* TASK DIRECTIONS: Search the material for the word "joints" and report each line where it turns up.

* RECORD EXCERPTS:
——
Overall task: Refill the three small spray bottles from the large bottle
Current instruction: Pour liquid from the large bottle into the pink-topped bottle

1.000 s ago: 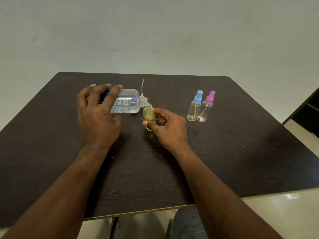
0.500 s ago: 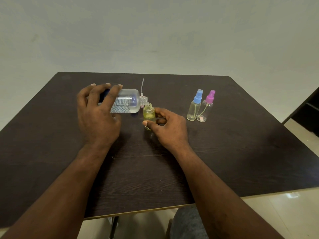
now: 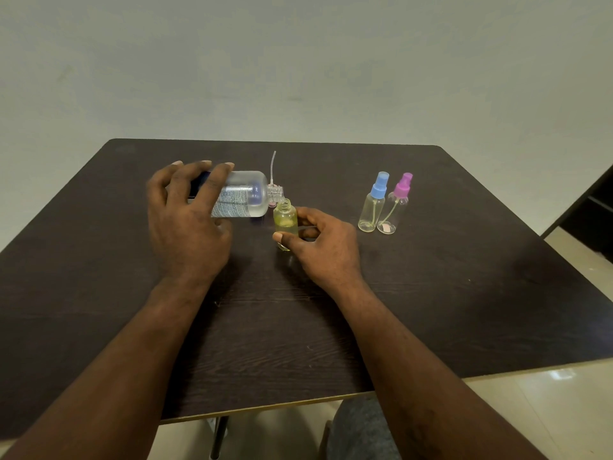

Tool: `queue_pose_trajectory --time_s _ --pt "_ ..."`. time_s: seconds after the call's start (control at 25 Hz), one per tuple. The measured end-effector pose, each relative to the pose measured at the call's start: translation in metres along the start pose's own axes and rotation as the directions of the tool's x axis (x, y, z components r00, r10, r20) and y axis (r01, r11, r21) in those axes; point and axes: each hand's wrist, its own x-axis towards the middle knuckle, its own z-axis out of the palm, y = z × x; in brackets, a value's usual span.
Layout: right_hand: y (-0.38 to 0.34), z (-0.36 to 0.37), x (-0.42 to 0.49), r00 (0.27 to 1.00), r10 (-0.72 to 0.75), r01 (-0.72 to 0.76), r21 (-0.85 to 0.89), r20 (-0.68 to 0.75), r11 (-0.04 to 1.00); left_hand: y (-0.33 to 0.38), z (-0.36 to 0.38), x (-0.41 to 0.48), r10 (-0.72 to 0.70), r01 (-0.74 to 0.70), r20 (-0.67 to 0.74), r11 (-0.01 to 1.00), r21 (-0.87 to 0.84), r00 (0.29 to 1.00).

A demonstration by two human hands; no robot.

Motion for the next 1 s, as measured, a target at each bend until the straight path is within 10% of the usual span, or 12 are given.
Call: queue_pose_trajectory --time_s 1.0 --pt "0.0000 0.0000 0.0011 1.000 0.007 -0.007 -0.023 0.007 1.000 -0.0014 0.0009 0.0016 0.018 -0.018 -0.007 1.000 0.016 1.000"
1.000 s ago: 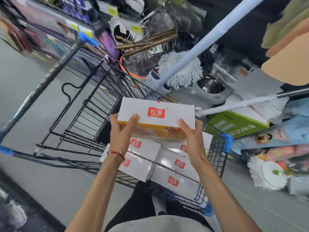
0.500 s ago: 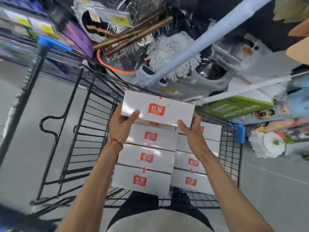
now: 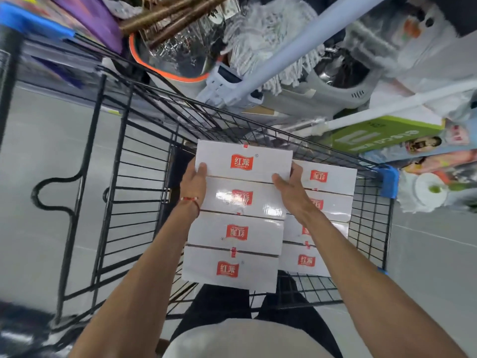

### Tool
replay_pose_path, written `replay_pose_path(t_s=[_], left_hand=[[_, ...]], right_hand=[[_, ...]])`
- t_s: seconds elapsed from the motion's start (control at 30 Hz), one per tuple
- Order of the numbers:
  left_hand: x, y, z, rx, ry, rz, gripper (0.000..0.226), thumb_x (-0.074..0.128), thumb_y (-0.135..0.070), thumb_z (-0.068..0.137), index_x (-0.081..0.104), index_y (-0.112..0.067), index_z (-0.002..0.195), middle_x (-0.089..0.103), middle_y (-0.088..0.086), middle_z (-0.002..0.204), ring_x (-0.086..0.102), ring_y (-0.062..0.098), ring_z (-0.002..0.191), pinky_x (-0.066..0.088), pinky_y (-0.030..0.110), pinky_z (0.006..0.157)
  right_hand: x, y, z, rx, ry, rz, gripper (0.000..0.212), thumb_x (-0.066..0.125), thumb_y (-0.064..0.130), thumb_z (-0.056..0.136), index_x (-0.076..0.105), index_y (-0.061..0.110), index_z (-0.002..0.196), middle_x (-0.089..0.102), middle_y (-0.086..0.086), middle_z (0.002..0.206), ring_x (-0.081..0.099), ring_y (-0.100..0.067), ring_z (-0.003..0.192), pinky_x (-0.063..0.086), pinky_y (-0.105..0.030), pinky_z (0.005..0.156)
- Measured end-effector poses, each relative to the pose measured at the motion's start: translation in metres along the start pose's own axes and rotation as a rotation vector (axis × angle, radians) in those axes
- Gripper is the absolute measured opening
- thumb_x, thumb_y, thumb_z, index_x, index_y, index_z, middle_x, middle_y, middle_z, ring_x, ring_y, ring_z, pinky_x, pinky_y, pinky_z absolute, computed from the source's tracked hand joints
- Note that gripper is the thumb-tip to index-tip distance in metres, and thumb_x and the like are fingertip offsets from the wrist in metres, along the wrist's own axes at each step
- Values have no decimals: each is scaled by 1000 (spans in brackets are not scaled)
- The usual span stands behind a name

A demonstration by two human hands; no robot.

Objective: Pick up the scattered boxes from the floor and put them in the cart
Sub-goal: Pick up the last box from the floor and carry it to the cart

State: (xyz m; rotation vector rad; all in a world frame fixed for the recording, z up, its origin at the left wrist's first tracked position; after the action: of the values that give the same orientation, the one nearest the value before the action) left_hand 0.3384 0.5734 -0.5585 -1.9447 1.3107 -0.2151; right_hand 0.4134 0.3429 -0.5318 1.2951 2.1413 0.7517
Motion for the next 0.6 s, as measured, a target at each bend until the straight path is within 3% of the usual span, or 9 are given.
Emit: replay_pose_path(t_s=[0.07,0.13,0.2,0.3,0.43,0.6], left_hand=[[1,7,8,-16,-13,24,42,43,-34,104,48,-27,145,57,7,135,56,25,114,45,38,91],[0,14,15,-26,-22,25,42,45,-35,102,50,-25,143,58,10,134,58,28,116,49,42,96],[-1,20,18,-31,-32,24,43,48,-40,99,53,-26,139,61,10,130,60,31,116,50,50,101],[0,20,14,-2,-62,69,43,49,-42,99,56,-24,137,64,9,127,60,30,116,49,52,103],[-1,12,10,25,-82,180,43,49,-38,101,56,-19,139,64,11,130,58,30,120,46,46,106],[-5,11,1,115,9,323,42,53,-30,102,50,-18,142,63,10,126,56,24,110,44,38,99]], right_hand=[[3,-7,5,8,-12,-21,51,48,17,110,16,17,150,47,1,136,53,-20,128,56,-21,92],[5,-14,8,-7,-21,-38,54,49,18,109,17,17,151,48,2,137,53,-23,132,52,-39,108],[9,-17,8,-23,-70,-42,55,53,18,108,21,18,153,51,0,138,55,-23,131,49,-48,112],[14,-21,3,-60,-162,-58,58,56,21,106,28,20,156,56,-3,142,57,-24,130,51,-48,110],[15,-19,-4,-71,-162,-90,59,53,31,107,27,28,160,57,-1,146,56,-24,132,50,-46,112],[9,-24,-14,30,-138,-95,47,43,23,109,38,29,156,58,0,144,55,-26,133,46,-45,114]])
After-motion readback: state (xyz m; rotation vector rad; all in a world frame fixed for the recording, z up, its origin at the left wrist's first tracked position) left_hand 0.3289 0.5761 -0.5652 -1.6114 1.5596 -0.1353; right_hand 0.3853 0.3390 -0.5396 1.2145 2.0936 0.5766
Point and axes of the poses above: each hand's wrist, its own z-axis towards the middle knuckle, its own x-axis out of the palm, y = z × x, the point moved 3 cm from there along z, towards the middle knuckle
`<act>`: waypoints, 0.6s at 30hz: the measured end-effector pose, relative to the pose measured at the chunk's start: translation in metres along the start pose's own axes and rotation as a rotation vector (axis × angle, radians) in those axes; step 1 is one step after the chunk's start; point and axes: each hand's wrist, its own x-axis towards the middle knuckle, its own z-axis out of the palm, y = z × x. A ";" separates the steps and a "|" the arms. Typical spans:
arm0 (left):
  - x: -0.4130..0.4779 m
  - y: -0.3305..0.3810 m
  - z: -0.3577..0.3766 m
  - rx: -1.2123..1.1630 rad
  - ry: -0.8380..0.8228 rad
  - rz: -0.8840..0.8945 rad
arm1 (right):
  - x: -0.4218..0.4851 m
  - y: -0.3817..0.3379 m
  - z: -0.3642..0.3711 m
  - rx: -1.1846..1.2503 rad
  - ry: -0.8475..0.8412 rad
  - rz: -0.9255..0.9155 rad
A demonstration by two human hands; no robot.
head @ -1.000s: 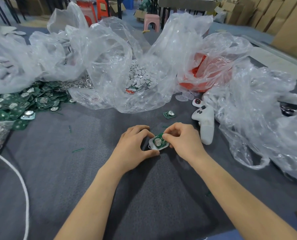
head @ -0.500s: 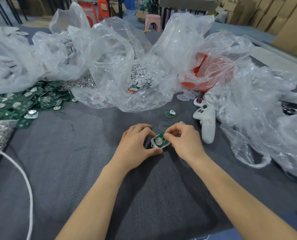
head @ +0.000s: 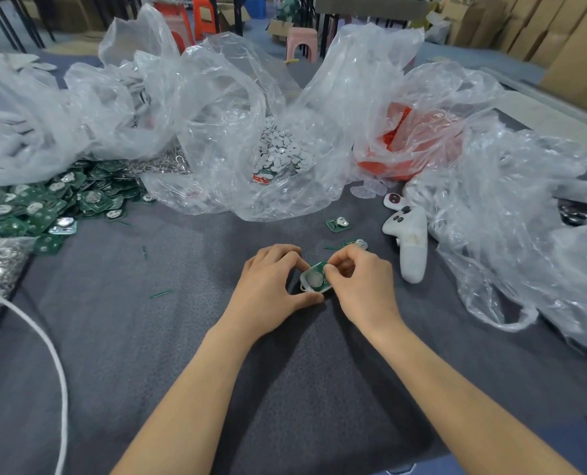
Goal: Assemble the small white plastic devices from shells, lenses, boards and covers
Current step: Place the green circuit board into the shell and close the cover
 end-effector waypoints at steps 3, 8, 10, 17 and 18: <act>0.000 0.000 0.000 0.003 0.004 -0.002 | 0.001 0.000 0.002 -0.026 -0.001 -0.012; 0.000 -0.001 0.001 0.000 0.014 0.002 | 0.000 -0.002 0.004 -0.078 0.024 -0.047; 0.000 0.000 0.001 -0.003 0.019 0.001 | -0.002 -0.002 0.006 -0.076 0.043 -0.067; -0.001 0.000 0.001 0.003 0.018 0.002 | -0.004 0.002 0.008 -0.023 0.079 -0.058; -0.001 0.000 0.001 0.003 0.020 0.002 | -0.003 0.002 0.008 -0.011 0.068 -0.054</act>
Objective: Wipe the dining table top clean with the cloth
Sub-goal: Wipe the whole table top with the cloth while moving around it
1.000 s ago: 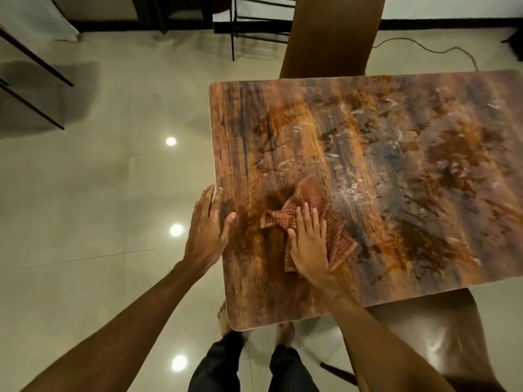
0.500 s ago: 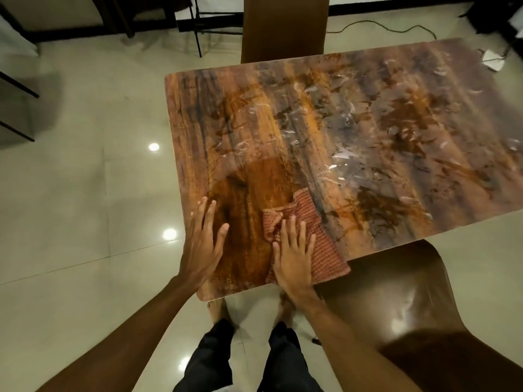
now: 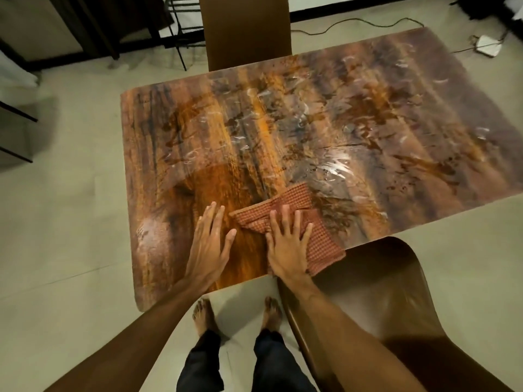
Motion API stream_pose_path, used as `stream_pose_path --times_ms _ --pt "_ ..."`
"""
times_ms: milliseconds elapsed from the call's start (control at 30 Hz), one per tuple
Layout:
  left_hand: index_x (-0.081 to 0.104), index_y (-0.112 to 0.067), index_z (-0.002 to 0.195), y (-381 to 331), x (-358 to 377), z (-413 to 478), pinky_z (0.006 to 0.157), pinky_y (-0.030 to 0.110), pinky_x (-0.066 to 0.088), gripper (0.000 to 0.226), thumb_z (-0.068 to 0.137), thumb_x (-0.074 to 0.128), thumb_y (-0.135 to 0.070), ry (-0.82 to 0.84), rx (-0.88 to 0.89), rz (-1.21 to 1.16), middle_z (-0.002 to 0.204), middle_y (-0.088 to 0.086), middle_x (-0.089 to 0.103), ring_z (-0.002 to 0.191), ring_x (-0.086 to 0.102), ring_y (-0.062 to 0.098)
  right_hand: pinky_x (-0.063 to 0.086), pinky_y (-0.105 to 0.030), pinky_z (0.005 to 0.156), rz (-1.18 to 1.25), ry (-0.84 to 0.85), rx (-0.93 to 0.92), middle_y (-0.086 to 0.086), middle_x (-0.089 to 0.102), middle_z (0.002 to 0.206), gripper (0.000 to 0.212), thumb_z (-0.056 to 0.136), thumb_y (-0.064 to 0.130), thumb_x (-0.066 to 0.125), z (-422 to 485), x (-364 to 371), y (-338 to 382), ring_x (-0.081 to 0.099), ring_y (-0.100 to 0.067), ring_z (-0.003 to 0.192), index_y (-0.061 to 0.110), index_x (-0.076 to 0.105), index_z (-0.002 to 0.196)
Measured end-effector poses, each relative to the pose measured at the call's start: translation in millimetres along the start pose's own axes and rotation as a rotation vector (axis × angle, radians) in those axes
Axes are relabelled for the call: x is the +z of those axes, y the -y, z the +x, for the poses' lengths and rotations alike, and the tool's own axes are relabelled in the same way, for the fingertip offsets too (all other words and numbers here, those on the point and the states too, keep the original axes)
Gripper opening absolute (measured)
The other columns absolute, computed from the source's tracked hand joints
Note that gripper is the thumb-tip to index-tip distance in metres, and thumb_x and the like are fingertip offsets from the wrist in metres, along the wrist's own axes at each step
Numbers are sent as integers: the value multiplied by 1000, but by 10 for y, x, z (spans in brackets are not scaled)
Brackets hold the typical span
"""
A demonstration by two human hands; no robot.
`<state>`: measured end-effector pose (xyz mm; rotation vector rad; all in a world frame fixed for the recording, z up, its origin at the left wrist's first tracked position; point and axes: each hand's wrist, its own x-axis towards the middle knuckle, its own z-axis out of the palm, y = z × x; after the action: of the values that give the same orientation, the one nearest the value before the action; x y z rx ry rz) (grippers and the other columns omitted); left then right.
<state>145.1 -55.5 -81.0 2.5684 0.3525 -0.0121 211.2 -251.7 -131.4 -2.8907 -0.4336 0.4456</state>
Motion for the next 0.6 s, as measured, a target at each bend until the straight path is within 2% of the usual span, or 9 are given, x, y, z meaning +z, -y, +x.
stream_pose_path --times_ms 100,167,300,367,433,500,567,600 --pt "19 -22 160 -141 82 119 125 27 -7 71 101 18 -61 3 17 33 170 0 9 156 4 13 6 -70 122 -26 72 -322 1 -11 173 66 106 54 22 -157 158 234 -7 -30 160 33 3 165" --pt "17 -22 160 -156 92 168 126 30 -4 68 103 21 -59 4 20 39 170 0 8 156 3 12 12 -67 122 -19 47 -371 5 -9 173 64 105 59 20 -49 65 -67 -4 -25 160 37 10 164" --pt "10 -31 160 -137 111 274 126 35 -1 66 104 22 -61 -7 -2 24 170 -8 0 156 -3 7 -2 -73 120 18 -22 84 0 -11 173 65 105 63 19 399 -306 -917 -10 -33 159 40 3 164" --pt "7 -35 160 -67 98 343 126 39 2 64 103 23 -62 -21 -39 12 170 -12 -2 156 -3 6 -1 -78 116 31 -36 156 -6 -10 173 66 105 62 19 660 -399 -825 -9 -41 157 39 3 164" --pt "6 -39 159 -10 77 379 124 38 5 62 104 24 -61 -31 -54 8 169 -15 -3 155 -3 4 0 -79 115 -3 -19 41 -9 -7 173 65 105 61 16 744 -364 -350 -4 -46 157 37 4 164" --pt "6 -39 158 46 37 413 123 36 4 61 103 23 -61 -48 -83 29 169 -13 -1 153 -5 -1 0 -78 115 -53 30 -189 -9 -1 174 64 105 60 15 690 -194 195 0 -45 157 37 9 164" --pt "8 -38 158 125 -34 421 122 36 3 62 103 21 -62 -65 -120 46 169 -9 4 153 0 3 1 -76 116 -96 82 -399 -4 -3 174 63 106 59 18 640 -81 480 0 -39 159 37 10 164" --pt "8 -37 158 179 -86 428 122 36 4 62 102 21 -62 -65 -131 41 169 -7 6 154 4 8 1 -74 118 -95 72 -444 -1 -4 174 62 106 59 19 681 -73 467 0 -35 159 38 11 164"
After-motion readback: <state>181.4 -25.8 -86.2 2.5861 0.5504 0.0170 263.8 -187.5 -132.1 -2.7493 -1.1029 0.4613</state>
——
* WRITTEN SOLUTION:
- thumb_x, thumb_y, thumb_z, index_x, index_y, index_z, middle_x, middle_y, middle_z, ring_x, ring_y, ring_z, pinky_x, pinky_y, pinky_z absolute, computed from the source's tracked hand joints
The other columns absolute, computed from the source's tracked hand joints

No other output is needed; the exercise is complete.